*BRIEF*:
Your response should be every line from the entries that includes the string "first".

*MATERIAL PROVIDED*:
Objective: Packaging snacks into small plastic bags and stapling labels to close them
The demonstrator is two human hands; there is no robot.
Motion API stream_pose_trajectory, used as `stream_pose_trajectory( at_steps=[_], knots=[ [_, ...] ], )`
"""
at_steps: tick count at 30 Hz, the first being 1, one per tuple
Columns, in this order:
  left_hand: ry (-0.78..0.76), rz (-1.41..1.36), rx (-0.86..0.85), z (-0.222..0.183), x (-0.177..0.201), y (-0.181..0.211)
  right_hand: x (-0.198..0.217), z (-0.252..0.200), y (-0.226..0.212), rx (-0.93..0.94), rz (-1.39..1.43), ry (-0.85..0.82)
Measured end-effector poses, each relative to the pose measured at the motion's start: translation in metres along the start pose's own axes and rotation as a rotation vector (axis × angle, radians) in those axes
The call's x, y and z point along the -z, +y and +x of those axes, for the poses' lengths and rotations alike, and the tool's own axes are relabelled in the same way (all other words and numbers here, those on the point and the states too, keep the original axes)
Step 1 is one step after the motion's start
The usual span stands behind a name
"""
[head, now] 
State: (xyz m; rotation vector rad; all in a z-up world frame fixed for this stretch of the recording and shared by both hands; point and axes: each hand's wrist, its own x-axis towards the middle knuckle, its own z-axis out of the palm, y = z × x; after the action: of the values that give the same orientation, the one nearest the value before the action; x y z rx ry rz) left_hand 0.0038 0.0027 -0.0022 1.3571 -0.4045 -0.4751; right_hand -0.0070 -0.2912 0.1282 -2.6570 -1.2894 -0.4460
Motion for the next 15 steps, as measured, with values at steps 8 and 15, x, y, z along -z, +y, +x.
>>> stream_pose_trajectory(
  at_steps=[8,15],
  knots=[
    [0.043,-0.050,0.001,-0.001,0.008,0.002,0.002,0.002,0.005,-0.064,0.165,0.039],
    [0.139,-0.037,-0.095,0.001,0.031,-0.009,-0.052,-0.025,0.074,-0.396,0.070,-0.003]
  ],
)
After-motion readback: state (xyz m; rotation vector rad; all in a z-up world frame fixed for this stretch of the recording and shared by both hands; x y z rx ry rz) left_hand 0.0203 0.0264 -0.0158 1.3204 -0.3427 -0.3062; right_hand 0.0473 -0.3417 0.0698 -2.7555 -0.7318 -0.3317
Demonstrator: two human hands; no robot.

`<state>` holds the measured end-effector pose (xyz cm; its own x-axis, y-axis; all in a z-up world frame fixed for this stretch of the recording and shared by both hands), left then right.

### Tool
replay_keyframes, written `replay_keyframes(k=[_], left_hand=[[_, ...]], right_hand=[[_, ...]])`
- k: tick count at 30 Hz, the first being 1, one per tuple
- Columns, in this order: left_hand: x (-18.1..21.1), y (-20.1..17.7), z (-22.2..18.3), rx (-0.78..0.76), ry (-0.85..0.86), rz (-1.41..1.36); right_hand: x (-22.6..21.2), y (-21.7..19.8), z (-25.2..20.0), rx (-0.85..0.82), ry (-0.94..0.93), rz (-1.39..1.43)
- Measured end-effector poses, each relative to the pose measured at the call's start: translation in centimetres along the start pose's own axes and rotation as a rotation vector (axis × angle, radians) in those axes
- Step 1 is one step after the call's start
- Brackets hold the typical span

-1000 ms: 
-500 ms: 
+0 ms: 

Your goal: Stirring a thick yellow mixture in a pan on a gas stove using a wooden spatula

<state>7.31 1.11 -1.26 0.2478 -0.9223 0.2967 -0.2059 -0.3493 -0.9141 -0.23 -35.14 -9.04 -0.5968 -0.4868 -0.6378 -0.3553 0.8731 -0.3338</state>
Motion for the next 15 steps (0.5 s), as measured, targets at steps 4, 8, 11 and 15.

*TASK OUTPUT*:
at_steps: tick count at 30 Hz, the first being 1, one per tuple
- k: tick count at 30 Hz, the first being 1, one per tuple

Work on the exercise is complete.